Promotion de projets internationaux
La formation professionnelle de la Suisse est certes une réussite. Mais ses spécificités sont encore bien trop peu connues dans le contexte international et doivent donc être vendues de manière plus délibérée. Notamment la formation donnée dans les Hautes écoles spécialisées. Le nouveau Secrétariat d’Etat à la formation, la recherche et l’innovation (SFRI) a un devoir important à accomplir dans ce domaine. Travail.Suisse mesurera le travail de ce Secrétariat d’Etat notamment à l’aune de sa réussite à mieux « vendre » la formation professionnelle dans le contexte européen et international, autrement dit à mieux la positionner et partant à obtenir pas à pas au niveau international aussi, une reconnaissance de l’équivalence des voies de formation professionnelle et des voies de formation générale. Travail.Suisse estime qu’il serait sage de la part du Secrétariat d’Etat de mieux inclure les partenaires impliqués dans la vente de la formation professionnelle. Il verrait une possibilité d’agir par le biais de l’article 55.3 de la loi sur la formation professionnelle 7 , et de demander au Conseil fédéral d’autoriser dorénavant le financement de projets novateurs spécifiques concernant la « vente » de la formation professionnelle au niveau international, projets présentés par les partenaires, en s’appuyant sur les articles 54 et 55. Actuellement, il manque à la loi sur la formation professionnelle la notion d’une responsabilité des partenaires alliés dans le positionnement international de la formation professionnelle. Il faut donc travailler à inclure cette question de manière habile dans une révision de la loi sur la formation professionnelle.

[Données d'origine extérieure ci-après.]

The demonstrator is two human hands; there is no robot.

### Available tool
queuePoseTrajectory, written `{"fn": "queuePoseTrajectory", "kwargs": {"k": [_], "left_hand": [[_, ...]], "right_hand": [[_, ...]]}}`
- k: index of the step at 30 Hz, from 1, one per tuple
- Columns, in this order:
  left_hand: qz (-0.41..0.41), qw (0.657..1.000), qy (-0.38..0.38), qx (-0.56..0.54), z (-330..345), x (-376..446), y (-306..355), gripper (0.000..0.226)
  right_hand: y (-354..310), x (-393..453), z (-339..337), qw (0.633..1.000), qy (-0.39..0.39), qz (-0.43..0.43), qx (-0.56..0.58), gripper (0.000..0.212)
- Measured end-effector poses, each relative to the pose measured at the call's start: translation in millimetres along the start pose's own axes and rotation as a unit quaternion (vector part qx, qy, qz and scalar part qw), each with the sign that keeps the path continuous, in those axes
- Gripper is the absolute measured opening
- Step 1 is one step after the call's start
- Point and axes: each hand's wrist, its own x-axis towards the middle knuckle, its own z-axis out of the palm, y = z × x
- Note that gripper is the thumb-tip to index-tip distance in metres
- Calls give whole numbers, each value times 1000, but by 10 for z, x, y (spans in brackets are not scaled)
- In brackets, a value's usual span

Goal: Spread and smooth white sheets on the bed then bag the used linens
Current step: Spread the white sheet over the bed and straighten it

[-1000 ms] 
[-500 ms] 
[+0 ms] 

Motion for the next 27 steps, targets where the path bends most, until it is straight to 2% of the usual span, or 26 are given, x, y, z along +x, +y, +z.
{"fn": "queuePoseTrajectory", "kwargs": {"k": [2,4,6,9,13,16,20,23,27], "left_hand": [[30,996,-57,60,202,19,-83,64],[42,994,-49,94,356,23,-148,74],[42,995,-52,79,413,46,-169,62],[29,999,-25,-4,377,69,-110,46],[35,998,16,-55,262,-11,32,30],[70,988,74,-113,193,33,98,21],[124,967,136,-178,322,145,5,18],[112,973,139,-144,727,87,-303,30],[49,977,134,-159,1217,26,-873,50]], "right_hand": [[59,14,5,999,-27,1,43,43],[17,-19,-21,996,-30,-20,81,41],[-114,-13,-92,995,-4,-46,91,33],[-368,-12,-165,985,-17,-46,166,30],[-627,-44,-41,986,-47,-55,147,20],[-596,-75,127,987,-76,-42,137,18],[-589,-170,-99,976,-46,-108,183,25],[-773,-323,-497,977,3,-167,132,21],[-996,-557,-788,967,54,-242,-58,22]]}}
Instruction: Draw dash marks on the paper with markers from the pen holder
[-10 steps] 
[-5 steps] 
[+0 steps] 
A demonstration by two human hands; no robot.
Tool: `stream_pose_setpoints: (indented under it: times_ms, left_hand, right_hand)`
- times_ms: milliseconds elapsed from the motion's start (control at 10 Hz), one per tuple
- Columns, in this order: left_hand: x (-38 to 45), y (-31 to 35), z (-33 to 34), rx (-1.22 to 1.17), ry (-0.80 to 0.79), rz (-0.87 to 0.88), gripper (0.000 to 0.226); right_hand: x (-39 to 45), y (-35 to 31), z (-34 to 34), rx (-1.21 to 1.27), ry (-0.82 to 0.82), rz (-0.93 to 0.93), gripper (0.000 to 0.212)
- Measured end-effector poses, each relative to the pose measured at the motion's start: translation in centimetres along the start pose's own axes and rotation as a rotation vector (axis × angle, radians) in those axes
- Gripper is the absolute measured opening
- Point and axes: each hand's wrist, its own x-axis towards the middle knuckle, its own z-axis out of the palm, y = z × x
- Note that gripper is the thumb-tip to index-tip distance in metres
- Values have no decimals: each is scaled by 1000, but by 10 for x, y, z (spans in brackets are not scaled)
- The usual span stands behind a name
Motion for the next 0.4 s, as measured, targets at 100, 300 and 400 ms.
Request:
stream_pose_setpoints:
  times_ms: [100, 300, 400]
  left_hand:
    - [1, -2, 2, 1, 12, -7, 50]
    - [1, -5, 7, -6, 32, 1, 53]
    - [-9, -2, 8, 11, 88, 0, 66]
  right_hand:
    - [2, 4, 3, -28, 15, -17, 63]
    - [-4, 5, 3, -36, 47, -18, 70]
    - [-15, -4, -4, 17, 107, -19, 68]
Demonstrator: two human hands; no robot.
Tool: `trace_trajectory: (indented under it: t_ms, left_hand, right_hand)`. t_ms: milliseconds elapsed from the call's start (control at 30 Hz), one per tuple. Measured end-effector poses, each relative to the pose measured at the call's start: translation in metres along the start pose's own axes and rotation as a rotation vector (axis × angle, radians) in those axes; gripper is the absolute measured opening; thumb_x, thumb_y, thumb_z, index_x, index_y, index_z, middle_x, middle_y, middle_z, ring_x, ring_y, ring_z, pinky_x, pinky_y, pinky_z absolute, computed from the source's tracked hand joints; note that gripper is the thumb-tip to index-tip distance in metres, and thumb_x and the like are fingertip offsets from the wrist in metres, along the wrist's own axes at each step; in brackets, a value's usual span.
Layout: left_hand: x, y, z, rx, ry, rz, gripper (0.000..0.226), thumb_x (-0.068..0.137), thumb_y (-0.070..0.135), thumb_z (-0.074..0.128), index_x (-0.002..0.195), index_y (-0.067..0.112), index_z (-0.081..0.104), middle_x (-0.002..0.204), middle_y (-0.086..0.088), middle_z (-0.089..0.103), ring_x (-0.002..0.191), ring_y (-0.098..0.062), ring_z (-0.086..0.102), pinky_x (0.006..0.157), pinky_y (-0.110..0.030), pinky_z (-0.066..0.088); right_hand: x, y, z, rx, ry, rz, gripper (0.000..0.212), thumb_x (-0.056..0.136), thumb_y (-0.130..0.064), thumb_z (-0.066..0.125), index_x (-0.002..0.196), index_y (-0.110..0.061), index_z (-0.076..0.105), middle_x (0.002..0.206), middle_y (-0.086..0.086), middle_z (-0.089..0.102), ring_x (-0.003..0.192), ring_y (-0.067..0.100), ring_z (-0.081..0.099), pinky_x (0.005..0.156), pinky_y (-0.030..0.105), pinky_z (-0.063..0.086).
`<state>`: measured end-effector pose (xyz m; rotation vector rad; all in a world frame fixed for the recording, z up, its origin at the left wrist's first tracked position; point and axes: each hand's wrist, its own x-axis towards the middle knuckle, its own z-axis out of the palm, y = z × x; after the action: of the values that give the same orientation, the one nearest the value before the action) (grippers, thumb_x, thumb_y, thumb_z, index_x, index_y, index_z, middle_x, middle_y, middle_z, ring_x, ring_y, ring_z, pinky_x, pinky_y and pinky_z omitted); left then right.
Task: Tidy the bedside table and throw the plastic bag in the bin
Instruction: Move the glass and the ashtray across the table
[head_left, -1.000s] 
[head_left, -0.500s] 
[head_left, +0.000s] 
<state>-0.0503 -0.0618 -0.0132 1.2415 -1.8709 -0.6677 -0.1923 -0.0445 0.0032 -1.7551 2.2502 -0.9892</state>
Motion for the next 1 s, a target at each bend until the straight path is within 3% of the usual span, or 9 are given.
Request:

Sécurité au travail – assurance du savoir-faire dans la formation professionnelle
La prévention des accidents est du ressort des employeurs. C’est valable aussi pour les apprentis. Mais ce groupe est surreprésenté dans les accidents de travail 8 . À noter que c’est le devoir du SEFRI d’autoriser les exceptions permettant aux jeunes d’exécuter des travaux dangereux pendant leur apprentissage 9 . La formation professionnelle est donc interpellée à un double titre par le thème de la sécurité au travail qu’elle doit mieux traiter dans son environnement, avec des projets novateurs par exemple. Il faut sérieusement poser la question de savoir comment traiter à l’avenir le thème de la « sécurité au travail » dans la formation professionnelle. Notamment parce que des demandes ont été déposées pour abaisser de 16 à 15 ans la limite d’âge pour effectuer des travaux dangereux.